**DESCRIPTION OF THE TASK:**
Only the lines with the string "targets" are needed; return each of them from the entries below.
**** SUPPLIED DATA ****
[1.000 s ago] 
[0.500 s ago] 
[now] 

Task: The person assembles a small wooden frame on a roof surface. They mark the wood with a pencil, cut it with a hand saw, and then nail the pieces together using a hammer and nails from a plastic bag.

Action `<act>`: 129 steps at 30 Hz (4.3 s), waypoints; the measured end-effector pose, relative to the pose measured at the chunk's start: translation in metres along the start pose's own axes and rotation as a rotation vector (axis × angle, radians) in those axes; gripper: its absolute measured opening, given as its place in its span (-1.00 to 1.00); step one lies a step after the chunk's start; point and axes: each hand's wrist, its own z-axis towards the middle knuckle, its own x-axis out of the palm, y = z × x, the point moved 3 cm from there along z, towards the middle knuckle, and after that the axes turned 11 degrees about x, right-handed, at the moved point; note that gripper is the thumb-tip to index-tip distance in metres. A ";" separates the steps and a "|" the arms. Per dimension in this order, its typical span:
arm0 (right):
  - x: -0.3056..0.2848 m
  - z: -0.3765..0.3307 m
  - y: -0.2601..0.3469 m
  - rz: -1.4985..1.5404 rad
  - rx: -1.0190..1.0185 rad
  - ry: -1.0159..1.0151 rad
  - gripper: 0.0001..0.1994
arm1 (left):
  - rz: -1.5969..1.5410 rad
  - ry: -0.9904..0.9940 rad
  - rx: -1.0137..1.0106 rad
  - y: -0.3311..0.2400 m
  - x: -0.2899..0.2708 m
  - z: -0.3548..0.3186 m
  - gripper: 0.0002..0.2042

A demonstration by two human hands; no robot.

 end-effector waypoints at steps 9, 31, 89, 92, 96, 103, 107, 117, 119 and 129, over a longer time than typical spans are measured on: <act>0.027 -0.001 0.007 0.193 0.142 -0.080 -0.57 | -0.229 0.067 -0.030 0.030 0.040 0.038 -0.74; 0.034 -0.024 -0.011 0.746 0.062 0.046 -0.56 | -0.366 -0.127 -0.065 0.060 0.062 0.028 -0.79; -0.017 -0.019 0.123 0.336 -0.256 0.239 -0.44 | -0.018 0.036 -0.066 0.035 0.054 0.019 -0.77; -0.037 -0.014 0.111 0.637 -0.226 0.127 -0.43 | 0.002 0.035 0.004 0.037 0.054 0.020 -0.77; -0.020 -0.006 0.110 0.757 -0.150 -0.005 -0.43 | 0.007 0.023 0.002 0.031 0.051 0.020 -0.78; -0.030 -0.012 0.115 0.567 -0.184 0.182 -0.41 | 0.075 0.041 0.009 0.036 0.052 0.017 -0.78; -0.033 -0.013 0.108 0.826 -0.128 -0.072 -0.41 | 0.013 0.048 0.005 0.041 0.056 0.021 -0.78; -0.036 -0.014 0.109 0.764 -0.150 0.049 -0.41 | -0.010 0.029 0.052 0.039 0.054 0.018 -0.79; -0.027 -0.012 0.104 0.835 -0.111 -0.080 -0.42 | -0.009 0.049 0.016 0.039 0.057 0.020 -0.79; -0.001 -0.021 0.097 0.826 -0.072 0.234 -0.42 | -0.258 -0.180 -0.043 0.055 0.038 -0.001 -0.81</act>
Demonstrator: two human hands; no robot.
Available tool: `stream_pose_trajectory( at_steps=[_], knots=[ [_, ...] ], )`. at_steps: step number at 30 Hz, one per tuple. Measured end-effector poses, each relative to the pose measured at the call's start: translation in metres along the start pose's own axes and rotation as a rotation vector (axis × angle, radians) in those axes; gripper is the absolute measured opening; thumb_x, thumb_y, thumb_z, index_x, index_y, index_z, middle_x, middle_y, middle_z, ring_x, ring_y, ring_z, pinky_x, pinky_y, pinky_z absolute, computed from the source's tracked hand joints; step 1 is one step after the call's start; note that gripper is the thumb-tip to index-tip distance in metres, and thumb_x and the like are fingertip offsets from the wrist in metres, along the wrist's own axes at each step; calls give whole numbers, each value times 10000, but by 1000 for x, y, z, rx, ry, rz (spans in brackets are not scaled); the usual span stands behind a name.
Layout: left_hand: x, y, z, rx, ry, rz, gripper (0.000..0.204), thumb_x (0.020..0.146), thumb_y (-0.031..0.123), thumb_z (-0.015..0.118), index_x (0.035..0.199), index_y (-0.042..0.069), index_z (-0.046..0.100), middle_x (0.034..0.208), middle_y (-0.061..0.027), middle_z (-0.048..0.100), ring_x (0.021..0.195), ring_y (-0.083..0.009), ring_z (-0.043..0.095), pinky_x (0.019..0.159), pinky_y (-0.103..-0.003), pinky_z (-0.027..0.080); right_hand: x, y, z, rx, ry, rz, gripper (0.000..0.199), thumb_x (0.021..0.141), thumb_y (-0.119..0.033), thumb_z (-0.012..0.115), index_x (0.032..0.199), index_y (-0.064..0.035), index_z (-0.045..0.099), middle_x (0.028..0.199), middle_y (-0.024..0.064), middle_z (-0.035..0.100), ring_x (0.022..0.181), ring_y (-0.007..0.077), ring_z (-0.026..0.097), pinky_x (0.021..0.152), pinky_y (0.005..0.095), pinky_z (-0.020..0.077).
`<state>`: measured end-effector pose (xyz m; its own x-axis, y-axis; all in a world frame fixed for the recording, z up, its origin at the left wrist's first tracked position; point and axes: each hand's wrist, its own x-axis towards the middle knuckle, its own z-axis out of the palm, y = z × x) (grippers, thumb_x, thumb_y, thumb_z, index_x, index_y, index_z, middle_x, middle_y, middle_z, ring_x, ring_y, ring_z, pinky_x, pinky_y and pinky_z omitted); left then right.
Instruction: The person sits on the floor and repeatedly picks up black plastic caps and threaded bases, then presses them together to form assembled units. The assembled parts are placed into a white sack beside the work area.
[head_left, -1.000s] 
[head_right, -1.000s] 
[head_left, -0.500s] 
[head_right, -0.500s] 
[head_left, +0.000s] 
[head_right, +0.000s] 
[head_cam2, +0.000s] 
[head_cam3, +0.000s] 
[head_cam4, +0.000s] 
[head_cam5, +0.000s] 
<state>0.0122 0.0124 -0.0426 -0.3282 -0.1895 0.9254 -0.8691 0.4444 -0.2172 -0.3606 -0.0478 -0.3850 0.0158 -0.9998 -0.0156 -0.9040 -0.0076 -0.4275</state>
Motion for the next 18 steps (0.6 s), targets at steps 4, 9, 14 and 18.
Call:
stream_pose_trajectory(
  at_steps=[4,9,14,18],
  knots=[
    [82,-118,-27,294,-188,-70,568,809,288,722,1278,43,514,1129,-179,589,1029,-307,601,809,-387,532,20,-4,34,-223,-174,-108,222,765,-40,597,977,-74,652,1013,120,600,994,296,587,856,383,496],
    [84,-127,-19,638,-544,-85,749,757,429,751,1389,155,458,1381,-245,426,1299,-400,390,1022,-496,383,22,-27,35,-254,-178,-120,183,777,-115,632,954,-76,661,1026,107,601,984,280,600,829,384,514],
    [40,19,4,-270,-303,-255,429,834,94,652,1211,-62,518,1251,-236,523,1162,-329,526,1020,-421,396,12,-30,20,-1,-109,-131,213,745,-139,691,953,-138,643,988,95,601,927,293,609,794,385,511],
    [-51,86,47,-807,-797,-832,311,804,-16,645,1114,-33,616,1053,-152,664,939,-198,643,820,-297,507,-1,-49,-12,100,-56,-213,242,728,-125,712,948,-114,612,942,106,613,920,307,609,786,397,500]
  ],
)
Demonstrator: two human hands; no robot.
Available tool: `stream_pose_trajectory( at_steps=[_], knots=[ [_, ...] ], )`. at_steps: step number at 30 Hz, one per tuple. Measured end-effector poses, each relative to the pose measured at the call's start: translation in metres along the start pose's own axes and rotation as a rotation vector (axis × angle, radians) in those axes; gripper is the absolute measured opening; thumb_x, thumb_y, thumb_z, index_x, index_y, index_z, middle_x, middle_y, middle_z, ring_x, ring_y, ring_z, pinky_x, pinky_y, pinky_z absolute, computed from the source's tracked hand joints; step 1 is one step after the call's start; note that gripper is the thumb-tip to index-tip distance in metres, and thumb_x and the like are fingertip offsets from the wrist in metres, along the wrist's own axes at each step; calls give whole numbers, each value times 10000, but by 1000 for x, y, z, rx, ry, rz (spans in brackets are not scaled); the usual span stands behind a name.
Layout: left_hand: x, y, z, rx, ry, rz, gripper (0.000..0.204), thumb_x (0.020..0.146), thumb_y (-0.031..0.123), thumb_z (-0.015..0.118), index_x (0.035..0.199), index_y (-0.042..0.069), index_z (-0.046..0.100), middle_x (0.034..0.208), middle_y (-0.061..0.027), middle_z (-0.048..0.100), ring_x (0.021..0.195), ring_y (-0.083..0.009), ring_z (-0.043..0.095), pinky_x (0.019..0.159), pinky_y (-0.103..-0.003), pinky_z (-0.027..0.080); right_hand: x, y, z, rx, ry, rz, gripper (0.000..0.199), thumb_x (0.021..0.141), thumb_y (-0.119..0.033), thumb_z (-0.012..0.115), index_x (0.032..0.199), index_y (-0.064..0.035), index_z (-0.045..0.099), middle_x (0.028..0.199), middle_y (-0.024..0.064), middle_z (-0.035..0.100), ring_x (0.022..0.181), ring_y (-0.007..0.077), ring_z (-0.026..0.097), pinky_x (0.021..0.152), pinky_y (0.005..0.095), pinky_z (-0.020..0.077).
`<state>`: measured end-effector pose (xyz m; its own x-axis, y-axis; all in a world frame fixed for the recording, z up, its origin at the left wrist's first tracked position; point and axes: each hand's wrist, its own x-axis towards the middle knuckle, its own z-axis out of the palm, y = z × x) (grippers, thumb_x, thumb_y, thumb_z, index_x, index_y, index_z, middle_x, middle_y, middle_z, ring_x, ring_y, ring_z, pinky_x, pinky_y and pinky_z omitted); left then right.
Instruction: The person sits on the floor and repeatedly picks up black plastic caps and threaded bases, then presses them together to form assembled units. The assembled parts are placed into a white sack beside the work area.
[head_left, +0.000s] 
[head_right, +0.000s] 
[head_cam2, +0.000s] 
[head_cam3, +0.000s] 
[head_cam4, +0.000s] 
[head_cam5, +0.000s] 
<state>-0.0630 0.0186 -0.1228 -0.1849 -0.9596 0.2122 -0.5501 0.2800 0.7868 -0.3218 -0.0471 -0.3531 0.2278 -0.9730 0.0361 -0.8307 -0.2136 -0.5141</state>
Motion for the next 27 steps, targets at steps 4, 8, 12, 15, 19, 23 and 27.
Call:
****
**TASK OUTPUT:**
Motion for the next 18 steps (0.6 s), targets at steps 4, 9, 14 and 18.
Motion for the next 27 steps, targets at steps 4, 8, 12, 15, 19, 23 and 27.

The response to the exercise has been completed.